▶ _Your assignment_
The expected answer is the data below, retyped exactly.

▶ _Recorded data_
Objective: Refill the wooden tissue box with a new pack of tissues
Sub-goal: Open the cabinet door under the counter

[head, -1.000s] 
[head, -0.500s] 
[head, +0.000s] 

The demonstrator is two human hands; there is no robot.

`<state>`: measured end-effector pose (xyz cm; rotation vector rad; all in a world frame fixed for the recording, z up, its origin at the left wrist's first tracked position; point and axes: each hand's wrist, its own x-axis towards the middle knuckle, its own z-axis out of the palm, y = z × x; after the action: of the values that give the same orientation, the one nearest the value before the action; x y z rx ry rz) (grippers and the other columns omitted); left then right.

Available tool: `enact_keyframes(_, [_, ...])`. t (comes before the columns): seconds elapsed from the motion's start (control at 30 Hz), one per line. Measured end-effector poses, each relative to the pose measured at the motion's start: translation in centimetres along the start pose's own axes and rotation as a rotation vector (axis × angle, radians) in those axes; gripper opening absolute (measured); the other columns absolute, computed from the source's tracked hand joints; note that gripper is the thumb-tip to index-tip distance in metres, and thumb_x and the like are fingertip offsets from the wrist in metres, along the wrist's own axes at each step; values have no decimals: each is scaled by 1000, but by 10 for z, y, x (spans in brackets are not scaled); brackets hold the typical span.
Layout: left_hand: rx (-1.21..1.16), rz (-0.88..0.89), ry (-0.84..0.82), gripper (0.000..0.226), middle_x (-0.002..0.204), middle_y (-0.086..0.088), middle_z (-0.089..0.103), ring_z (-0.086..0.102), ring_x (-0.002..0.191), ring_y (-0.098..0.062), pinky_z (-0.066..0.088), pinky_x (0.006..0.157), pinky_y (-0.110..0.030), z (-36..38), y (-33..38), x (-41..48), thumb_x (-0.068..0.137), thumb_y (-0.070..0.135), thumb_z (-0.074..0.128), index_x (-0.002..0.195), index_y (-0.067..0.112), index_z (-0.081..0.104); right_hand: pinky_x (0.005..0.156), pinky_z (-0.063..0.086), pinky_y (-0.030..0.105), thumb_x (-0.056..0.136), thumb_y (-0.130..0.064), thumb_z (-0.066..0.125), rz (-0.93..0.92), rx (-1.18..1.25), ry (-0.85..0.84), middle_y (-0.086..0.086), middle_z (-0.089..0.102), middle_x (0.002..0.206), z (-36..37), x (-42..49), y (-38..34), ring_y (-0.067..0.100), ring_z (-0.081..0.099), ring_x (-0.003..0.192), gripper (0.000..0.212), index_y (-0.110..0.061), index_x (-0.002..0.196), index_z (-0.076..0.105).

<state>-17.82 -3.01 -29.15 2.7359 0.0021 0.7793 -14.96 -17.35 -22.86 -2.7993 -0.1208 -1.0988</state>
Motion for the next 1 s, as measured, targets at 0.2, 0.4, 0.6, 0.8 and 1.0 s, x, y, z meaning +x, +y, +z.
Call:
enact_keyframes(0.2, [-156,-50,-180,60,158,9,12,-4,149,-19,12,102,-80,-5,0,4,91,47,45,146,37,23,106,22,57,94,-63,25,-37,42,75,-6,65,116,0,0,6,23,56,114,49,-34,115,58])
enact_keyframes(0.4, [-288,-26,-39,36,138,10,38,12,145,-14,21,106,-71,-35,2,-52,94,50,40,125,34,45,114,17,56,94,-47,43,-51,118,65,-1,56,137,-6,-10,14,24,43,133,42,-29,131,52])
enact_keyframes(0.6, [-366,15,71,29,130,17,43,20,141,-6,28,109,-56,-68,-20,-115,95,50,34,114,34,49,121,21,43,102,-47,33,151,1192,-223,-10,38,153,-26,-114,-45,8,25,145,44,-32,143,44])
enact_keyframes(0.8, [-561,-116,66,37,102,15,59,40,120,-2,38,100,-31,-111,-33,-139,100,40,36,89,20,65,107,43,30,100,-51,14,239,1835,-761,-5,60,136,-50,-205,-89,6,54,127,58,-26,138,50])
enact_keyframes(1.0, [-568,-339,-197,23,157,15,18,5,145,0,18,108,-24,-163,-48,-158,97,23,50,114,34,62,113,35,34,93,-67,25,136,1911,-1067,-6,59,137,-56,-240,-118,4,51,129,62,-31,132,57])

▶ _Solution below_
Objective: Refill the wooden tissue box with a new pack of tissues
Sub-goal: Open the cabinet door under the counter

[head, -1.000s] 
[head, -0.500s] 
[head, +0.000s] 

The demonstrator is two human hands; there is no robot.

`<state>`: measured end-effector pose (xyz cm; rotation vector rad; all in a world frame fixed for the recording, z up, its origin at the left wrist's first tracked position; point and axes: each hand's wrist, its own x-axis towards the middle knuckle, its own z-axis out of the palm, y = z × x; after the action: of the values that give the same orientation, the one nearest the value before the action; x y z rx ry rz) (grippers and the other columns omitted); left then right.

Available tool: `enact_keyframes(_, [_, ...])`. t (comes before the columns): seconds elapsed from the motion's start (control at 30 Hz), one per line. Measured end-effector poses, each relative to the pose measured at the motion's start: translation in centimetres along the start pose's own axes and rotation as a rotation vector (axis × angle, radians) in those axes; gripper opening absolute (measured); the other columns absolute, computed from the source's tracked hand joints; note that gripper is the thumb-tip to index-tip distance in metres, and thumb_x and the like are fingertip offsets from the wrist in metres, along the wrist's own axes at each step; values have no decimals: each is scaled by 1000, but by 10 for z, y, x (spans in brackets are not scaled); brackets hold the typical span.
Layout: left_hand: rx (-1.21..1.16), rz (-0.88..0.89), ry (-0.84..0.82), gripper (0.000..0.226), middle_x (-0.002..0.204), middle_y (-0.086..0.088), middle_z (-0.089..0.103), ring_z (-0.086..0.102), ring_x (-0.002..0.191), ring_y (-0.098..0.062), pinky_z (-0.066..0.088), pinky_x (0.006..0.157), pinky_y (-0.110..0.030), z (-36..38), y (-33..38), x (-41..48), thumb_x (-0.068..0.137), thumb_y (-0.070..0.135), thumb_z (-0.074..0.128), index_x (-0.002..0.195), index_y (-0.067..0.112), index_z (-0.081..0.104); right_hand: pinky_x (0.005..0.156), pinky_z (-0.063..0.086), pinky_y (-0.030..0.105), thumb_x (-0.056..0.136), thumb_y (-0.130..0.064), thumb_z (-0.066..0.125), rz (-0.93..0.92), rx (-1.18..1.25), ry (-0.85..0.84), middle_y (-0.086..0.086), middle_z (-0.089..0.102), middle_x (0.002..0.206), z (-36..37), x (-42..49), y (-38..34), ring_y (-0.067..0.100), ring_z (-0.081..0.099), ring_x (-0.003..0.192), gripper (0.000..0.212), index_y (-0.110..0.061), index_x (-0.002..0.196), index_z (-0.076..0.105).

<state>-17.82 -3.01 -29.15 2.7359 0.0021 0.7793 -14.96 -17.35 -22.86 -2.7993 -0.1208 -1.0988</state>
Motion for the next 1 s, as measured, targets at 0.2, 0.4, 0.6, 0.8 and 1.0 s, x, y, z meaning +x, +y, +z.
Call:
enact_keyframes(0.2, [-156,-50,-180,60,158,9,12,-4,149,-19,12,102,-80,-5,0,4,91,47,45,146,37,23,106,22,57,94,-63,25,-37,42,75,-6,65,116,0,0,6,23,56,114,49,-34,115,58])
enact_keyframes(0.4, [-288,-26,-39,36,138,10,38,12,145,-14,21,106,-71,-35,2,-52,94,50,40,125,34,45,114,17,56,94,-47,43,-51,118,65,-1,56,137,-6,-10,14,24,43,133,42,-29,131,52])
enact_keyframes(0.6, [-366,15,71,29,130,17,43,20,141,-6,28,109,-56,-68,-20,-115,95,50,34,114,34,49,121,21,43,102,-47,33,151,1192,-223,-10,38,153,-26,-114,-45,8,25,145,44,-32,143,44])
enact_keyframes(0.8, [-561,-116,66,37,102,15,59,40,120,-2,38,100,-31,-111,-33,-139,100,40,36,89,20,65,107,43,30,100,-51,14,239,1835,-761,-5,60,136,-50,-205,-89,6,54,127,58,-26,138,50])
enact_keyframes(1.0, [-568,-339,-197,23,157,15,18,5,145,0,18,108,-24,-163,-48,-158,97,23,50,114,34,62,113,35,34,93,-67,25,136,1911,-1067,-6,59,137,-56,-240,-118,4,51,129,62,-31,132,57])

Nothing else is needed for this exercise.